Terumo Cardiovascular Systems Issues Urgent, Nationwide/Worldwide Recall of Pediatric Arterial Cannulae Lawsuit
Terumo Cardiovascular Systems (Terumo CVS) are manufacturers of products that are required for specialized needs of the cardiac surgical teams for cardiopulmonary bypass and intra-operative monitoring. They develop and introduce new cannulae to address the needs of cardiac surgeons and are a trusted brand by many. One of their latest products is the Tenderflow Pediatric Arterial Cannulae that is required during heart bypass surgery.And now the subject of lawsuits.
What is a cannula?
A cannula is used by cardiac surgeons during cardiac bypass surgeries. It is a disposable tube that is inserted into the aorta during the procedure. The purpose is to perfuse the ascending aorta. Another equipment needed during the procedure is the ‘introducer’. The introducer is needed for smooth progress during insertion of the cannula and to stabilize the device. The introducer is subsequently removed. If the doctor experiences any difficulty in drawing back the cannula then it has to be removed and replaced. However, the risk involved here is that of aortic damage or blood loss which may sometimes be fatal.

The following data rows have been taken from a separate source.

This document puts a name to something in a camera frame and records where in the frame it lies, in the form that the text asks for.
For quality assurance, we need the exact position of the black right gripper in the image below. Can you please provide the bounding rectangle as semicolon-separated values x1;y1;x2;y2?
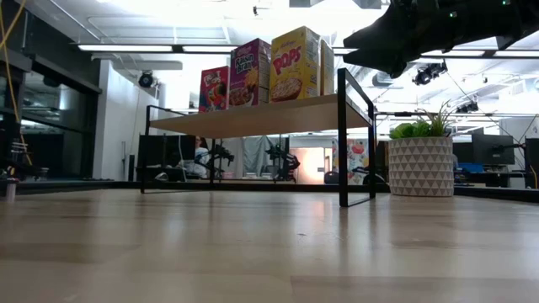
343;0;498;64

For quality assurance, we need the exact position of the magenta Raisin Bran cereal box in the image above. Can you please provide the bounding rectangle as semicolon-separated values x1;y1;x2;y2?
229;37;273;109

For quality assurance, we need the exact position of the red Froot Loops cereal box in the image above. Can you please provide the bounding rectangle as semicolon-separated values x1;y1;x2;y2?
198;65;232;114

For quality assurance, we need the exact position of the black ceiling spotlight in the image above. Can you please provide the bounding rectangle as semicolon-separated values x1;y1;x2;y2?
412;61;448;87
137;70;160;89
456;99;480;114

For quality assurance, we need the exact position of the green artificial plant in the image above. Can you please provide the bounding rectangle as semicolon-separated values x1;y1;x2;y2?
387;100;455;141

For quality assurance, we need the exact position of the colourful hanging fabric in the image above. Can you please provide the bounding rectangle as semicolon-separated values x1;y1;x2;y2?
347;138;376;185

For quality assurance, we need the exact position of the white triangle-pattern plant pot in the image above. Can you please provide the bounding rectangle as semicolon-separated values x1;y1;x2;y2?
387;136;455;198

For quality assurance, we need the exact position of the blue bin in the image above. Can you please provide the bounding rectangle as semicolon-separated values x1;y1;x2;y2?
456;162;484;174

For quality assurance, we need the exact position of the black computer monitor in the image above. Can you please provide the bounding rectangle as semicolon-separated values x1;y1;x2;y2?
471;133;515;166

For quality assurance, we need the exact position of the person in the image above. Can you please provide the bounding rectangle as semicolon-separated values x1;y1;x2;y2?
184;136;211;178

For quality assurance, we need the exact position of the small white cylinder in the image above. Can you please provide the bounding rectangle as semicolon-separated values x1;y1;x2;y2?
4;178;18;202

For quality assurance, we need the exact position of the wooden shelf with black frame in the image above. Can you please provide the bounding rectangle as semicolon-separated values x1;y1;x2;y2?
141;66;378;209

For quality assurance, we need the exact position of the black metal rig frame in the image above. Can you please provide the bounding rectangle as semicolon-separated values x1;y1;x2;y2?
0;138;539;204

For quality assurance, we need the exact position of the yellow cable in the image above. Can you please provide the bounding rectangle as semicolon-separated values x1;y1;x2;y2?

What are the risk involved and why the recall has been necessitated?
Terumo Pediatric Arterial Cannulae were distributed to 68 hospitals throughout United States. It was also distributed to distribution centers in Australia, Canada and Europe. The company had received reports from at least five doctors regarding difficulty in it usage. The risk involved is a cause of concern. If they are unable to retract the introducer smoothly then it may cause serious injury to some of their patients which may turn out to be life threatening. There have been no reports of patient injuries or death caused by this malfunction. This has been the subject of lawsuits.
Considering the serious nature of the problem, the company decided to voluntarily recall its Tenderflow Pediatric Arterial Cannulae from the 21 lot codes that had been sent to the hospitals. A letter informing the hospitals had been sent on October 16, 2008. The company also notified them not to use the product unless it is medically necessary. Moreover, the company has recommended them to use the cannula without the introducer in situations where it is extremely necessary to do so.
The company has also informed the US Food and Drug Administration about the recall. A firm press release to this effect has been released by the FDA dated December 01, 2008. Customers need not worry as the recall has been issued and it is limited to the 21 lot codes only that have been mentioned in the FDA release. It is important to note that though there have been reports of problems faced there have been no life threatening injuries to patients.